The human-elephant conflict has intensified in Sathyamangalam region as the number of crop raids has witnessed a sharp rise. In the last few weeks, the region saw more than 30 elephant raids that resulted in heavy economic loss to the farmers.

A farmer in a remote village in Thalamalai had even attempted suicide on Monday after elephants damaged his ragi field. It was said the farmer, Puttunathan (55) of Thottapuram village in Thalamalai hills resorted to the act after elephants raided the crops in his field frequently.

Attracted by the sugarcane and banana fields, elephants come out of their habitat and cause huge damage to the crops. The shortage of water in the forests due to poor rainfall also forced the elephants to raid the agricultural fields. The farmers in Bhavanisagar, Kadambur, Punjai Puliyampatti, Thalavadi and Thalamalai areas are the worst affected due to frequent raids. Elephants, according to District Forest Officer N. Satheesh, often come out of the forests primarily in search of water.

“We have created adequate water sources in the forests.
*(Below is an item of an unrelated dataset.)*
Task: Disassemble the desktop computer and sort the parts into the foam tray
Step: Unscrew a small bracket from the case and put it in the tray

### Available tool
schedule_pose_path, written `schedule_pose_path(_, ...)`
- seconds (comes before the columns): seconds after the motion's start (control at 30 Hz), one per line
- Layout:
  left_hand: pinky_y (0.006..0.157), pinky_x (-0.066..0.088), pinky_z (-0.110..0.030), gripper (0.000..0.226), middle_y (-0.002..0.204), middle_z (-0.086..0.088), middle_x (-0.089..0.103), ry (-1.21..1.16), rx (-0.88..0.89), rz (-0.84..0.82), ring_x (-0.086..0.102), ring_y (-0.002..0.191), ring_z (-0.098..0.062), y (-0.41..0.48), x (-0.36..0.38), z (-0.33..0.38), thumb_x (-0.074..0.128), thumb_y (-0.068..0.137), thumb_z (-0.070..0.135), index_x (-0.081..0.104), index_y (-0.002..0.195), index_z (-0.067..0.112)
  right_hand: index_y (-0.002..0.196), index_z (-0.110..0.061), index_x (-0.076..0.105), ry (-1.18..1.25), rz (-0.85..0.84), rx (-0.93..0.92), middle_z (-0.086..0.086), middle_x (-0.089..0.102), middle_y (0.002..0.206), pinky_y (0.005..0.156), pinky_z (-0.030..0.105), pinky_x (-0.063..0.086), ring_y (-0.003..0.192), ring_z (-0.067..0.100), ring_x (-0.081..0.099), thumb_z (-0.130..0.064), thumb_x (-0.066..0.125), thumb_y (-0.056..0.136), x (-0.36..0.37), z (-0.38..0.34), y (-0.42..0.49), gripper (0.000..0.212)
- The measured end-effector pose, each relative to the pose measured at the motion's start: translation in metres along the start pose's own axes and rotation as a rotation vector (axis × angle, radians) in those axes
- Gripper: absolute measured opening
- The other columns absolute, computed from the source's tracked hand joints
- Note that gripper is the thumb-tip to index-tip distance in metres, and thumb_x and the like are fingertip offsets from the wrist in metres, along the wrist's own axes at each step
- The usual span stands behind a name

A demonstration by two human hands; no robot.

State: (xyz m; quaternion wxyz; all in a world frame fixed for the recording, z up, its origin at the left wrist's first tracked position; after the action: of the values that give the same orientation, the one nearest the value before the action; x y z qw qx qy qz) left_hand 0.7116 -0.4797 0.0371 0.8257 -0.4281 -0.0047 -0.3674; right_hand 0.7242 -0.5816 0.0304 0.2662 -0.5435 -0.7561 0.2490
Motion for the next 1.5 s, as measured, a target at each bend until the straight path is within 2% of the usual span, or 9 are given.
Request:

But these sources were dry due to monsoon failure,” he said.

The changing agricultural practices near the boundary such as the cultivation of sugarcane and banana was also another reason for the increasing conflict, he added.

Though the Forest Department provides compensation for the crop loss, farmers in the region express serious concern over the conflict frequency. “Instead of providing compensation, the department should try to create adequate fodder and water sources inside the forests, preventing the elephants from raiding the crops permanently,” says V.P. Gunasekaran of Tamil Nadu Tribal Welfare Association.

Wildlife activists, however, claim that elephants do not raid crops due to lack of fodder in the forests. Loss of elephant corridors, destruction of wildlife habitat and increasing population are some of the reasons that lead to the conflict situation.

“Human-elephant conflict is one of the biggest challenges faced by the wildlife managers. We need to adopt a holistic approach involving all the stakeholders,” says Assistant Professor of wildlife biology B. Ramakrishnan.